Mon Jun 7, 2021, 07:50 PM
Jun 2021

Yeah, but let's worry about a SARS virus vaccine as a "tool of depopulation".

https://www.drugabuse.gov/drug-topics/trends-statistics/overdose-death-rates

Duppers

(28,120 posts)
32. YES! +1000
Mon Jun 7, 2021, 03:04 AM
Jun 2021

Been advocating that for decades, since I read Zero Population Growth (Population Bomb) by Stanford entomologist Paul Ehrlich.

It's the only bottom line solution.

The Chinese wisely enforced a one child limit beginning in 1978 but changed the limit to two children in late 2015.

If the world does not limit our population growth, nature will do it for us.



hunter

(38,311 posts)
34. It's less about "discouraging having children" and more about empowering women.
Mon Jun 7, 2021, 09:12 AM
Jun 2021

When women are educated and achieve some level of economic power, when sex education is honest and birth control is freely available, then family sizes are greatly reduced. Any demographic crisis evaporates when nations become accepting of immigration and diversity.

My parents and my wife's parents both came from cultures where having lots of children was celebrated for both religious and practical reasons.

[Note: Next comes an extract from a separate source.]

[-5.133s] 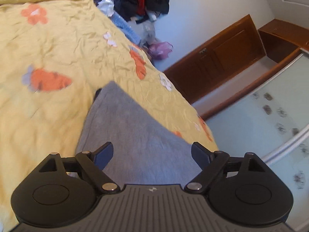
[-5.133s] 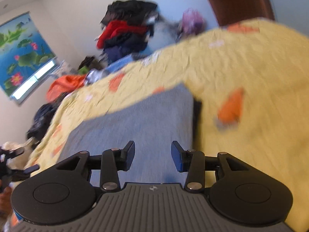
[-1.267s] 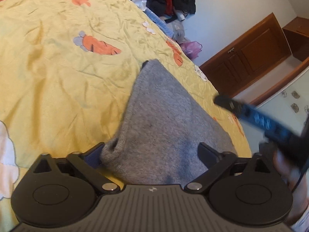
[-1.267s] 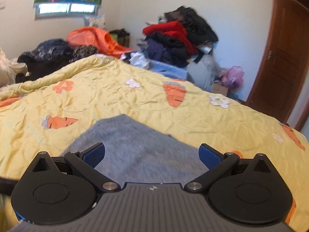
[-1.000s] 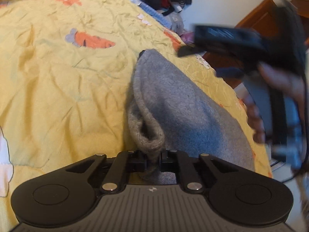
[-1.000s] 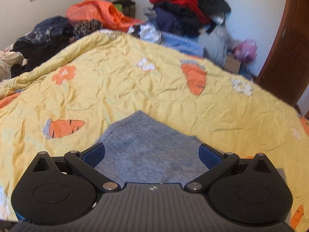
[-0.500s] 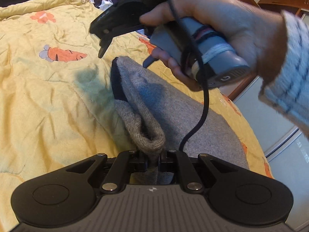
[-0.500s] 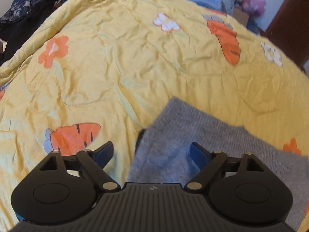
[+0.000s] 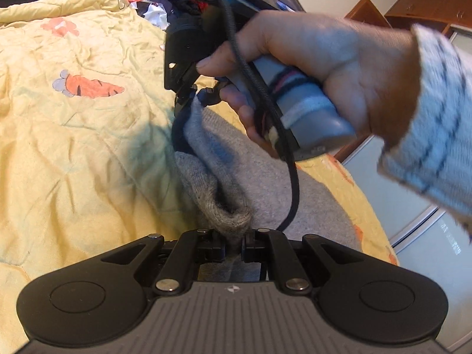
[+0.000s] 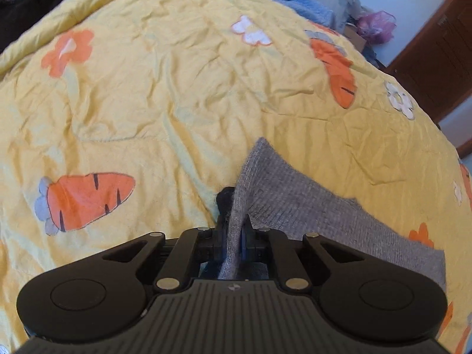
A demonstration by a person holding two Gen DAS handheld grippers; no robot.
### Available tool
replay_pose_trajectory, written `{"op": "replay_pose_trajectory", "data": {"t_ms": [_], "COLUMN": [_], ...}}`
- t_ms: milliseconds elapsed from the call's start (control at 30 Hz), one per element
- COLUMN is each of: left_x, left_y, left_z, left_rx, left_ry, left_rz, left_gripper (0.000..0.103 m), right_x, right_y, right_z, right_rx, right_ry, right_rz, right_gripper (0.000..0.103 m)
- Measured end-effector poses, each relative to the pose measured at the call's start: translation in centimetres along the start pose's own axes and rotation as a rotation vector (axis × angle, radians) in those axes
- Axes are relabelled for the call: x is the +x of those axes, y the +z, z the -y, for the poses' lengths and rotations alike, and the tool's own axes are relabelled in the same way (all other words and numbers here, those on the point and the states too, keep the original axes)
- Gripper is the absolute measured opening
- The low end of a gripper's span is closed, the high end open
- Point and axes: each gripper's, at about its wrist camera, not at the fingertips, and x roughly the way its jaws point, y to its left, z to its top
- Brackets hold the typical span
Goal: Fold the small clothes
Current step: 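Lift the gripped edge with both tools and fold the sweater in half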
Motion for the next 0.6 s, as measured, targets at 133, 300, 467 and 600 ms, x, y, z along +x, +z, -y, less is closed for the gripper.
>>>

Patriarchal religious leaders saw it as more children to spread the faith, but the practical aspects were grim -- in my great grandparents' generation half the children died or were crippled in some way.

Historically, if there were not enough adults in an extended family to support the elderly people and others who couldn't do hard labor, those people died. Having lots of children was an insurance policy.

It doesn't have to be that way in the twenty-first century.